「はー食った食った」

「ごちそうさまー」

……食べるの早くない?


まだ半分も食べていないあたしは、ふたりの空になったお皿を凝視する。いつものことなんだけど、最近やたらと早い。


しかも。


「さて出るか」


あたしまだ食べてるんですけど? 

そりゃ最近は食欲ないから別に良かったけど、自分たちだけ空腹を満たせたら満足なの? 最低ね!


「あたしまだ全然食べてないんだけど」


ちょっと反抗してみると、燈磨はポケットをあさり始める。


「飴やるよホラ」

「いらないわよ! バカじゃないの!?」


斜め向かいに座る燈磨に持っていた箸を突き刺してやろうかと考えていると、授業が終わった生徒たちが食堂に集まってきた。

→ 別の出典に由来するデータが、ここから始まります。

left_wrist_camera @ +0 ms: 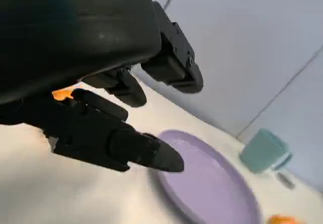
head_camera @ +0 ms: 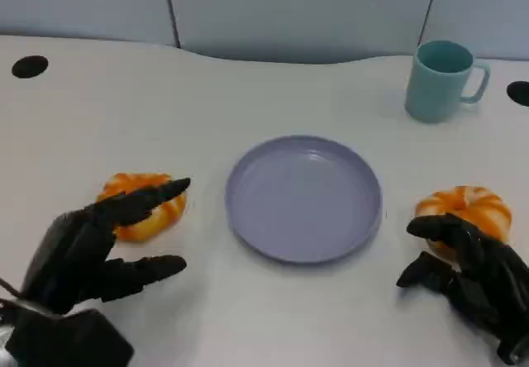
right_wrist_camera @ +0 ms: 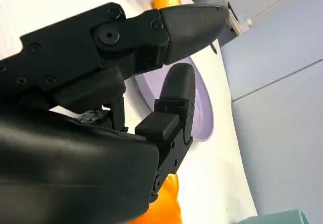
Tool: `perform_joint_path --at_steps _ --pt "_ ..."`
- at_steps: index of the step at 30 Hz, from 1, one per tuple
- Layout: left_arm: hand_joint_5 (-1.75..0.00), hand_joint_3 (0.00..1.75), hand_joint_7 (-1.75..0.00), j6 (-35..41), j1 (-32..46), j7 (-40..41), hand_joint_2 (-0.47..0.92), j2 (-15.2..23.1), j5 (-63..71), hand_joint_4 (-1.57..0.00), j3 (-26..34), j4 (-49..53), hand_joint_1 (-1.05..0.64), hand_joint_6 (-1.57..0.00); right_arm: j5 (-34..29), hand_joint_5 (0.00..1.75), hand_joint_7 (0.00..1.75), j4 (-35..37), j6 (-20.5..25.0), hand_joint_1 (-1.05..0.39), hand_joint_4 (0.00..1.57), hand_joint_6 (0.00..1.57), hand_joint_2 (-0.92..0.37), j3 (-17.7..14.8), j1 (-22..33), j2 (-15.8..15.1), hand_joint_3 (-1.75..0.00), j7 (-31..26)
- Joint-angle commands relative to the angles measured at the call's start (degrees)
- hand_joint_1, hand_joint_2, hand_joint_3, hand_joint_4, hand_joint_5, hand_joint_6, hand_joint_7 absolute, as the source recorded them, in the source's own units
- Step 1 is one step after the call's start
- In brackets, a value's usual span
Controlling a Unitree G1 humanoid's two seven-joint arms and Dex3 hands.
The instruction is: Grasp the bread from the table and place it into the plate.
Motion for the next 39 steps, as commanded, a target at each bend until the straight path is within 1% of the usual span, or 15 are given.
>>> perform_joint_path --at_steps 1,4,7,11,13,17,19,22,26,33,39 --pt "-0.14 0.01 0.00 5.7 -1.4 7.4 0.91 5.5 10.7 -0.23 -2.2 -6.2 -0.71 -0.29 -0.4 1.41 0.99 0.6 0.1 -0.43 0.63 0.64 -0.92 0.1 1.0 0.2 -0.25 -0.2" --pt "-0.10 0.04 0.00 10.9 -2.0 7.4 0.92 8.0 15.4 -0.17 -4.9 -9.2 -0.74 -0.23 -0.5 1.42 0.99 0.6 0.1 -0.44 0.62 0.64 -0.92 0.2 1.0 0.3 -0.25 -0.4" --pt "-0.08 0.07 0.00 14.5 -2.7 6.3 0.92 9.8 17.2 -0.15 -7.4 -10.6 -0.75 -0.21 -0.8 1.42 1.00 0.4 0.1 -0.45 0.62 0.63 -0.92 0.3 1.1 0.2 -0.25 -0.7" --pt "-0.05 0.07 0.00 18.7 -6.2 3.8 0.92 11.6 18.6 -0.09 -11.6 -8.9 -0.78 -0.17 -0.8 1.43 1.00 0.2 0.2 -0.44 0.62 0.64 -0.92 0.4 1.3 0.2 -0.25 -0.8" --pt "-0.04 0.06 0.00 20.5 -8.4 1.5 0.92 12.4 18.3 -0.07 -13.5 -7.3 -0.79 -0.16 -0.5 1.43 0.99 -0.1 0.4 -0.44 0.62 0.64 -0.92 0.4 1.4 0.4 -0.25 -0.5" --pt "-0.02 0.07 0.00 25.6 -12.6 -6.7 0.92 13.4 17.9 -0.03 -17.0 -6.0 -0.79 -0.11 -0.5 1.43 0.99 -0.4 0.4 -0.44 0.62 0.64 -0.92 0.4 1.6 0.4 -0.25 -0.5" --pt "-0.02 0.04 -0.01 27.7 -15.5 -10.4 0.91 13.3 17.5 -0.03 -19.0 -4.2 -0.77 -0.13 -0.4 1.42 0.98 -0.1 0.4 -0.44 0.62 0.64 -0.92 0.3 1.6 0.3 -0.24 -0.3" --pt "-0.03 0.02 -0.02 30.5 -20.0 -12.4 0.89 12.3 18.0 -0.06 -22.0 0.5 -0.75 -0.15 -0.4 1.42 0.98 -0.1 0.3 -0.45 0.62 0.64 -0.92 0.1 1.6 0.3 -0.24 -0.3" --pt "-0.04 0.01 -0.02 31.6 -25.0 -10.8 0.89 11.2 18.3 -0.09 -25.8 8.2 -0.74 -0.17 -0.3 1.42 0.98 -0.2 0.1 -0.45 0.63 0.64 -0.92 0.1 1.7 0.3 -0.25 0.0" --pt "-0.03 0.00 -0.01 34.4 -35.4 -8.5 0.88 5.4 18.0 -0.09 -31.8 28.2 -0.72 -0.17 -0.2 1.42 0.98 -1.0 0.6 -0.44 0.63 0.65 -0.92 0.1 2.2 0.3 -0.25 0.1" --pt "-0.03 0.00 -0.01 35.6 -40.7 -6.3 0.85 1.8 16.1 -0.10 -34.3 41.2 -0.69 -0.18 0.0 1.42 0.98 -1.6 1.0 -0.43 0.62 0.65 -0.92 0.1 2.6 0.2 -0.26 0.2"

無意識に忍の姿を探していた自分に気付いて、箸を置く。


「行こう苺」

「足りねぇなら売店で何か買ってきてやるよ」


……ああ、そうか。のんと燈磨は会わせたくないのね。忍にも、透ちゃんにも、きっと他の誰にも。


「……別に平気よ」


その一言で、のんと燈磨は自分たちの意図が分かったんだと理解したみたい。


燈磨は溜め息をついて、のんは俯くあたしの顔を覗きこんだ。